Touchscreen functionality is something Canon has done well in the past and I’m pleased to report that the 3-inch tiltable specimen on the rear of the G1 X is no exception. It’s strikingly responsive, just as it was on Canon’s DSLRs like the EOS 100D. It doesn’t sit flush with the body and protrudes at the rear.
There’s also the option to attach an electronic viewfinder via the hotshoe: an EVF-DC1. It’s incredibly sharp and clear, as you’d expect from a cool 2.3million dots of resolution.
The G1 X Mark II is able to record Full HD 1920×1080 30p movies with stereo sound, utilising the optical zoom if the user desires. A dedicated Movie Record button is positioned in a manner very similar to the Sony Alpha 7 and 7R, practically on the side of the body.

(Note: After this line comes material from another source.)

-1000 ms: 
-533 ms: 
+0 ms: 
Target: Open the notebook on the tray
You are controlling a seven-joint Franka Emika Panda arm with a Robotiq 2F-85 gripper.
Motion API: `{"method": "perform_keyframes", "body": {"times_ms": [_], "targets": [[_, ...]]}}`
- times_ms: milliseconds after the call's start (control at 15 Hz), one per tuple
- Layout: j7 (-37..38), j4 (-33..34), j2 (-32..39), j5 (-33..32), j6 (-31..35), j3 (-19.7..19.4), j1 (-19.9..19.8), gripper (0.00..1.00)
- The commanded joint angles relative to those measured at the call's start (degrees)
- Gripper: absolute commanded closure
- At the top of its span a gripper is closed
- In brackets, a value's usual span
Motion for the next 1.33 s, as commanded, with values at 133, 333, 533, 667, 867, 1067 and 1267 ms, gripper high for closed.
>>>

Wi-fi capabilities have been beefed up too, with the addition of NFC functionality for instant pairing. A welcome development is the ease with which you can access Wi-fi – a button positioned alongside the thumb rest is within easy reach. Installing the Canon CameraWindow app allows for controlling the camera remotely with smart devices.
The Canon PowerShot G1 X Mark II is expected from May 2014, priced at £749.
Canon PowerShot G1 X Mark II ReviewFirst Impressions
Even based on spec alone, it’s clear that the G1 X Mark II has made a lot of sensible improvements over its predecessor. The beefed up AF is most welcome, but what’s impressive is how many sensible control adjustments Canon has made to make the camera just that little bit smoother to operate. The chunky, protruding handgrip may not be to everyone’s tastes, but it does mean the camera feels robust in the hand. We’ll have to see if the images from the G1 X II match all the other things Canon seems to have gotten right.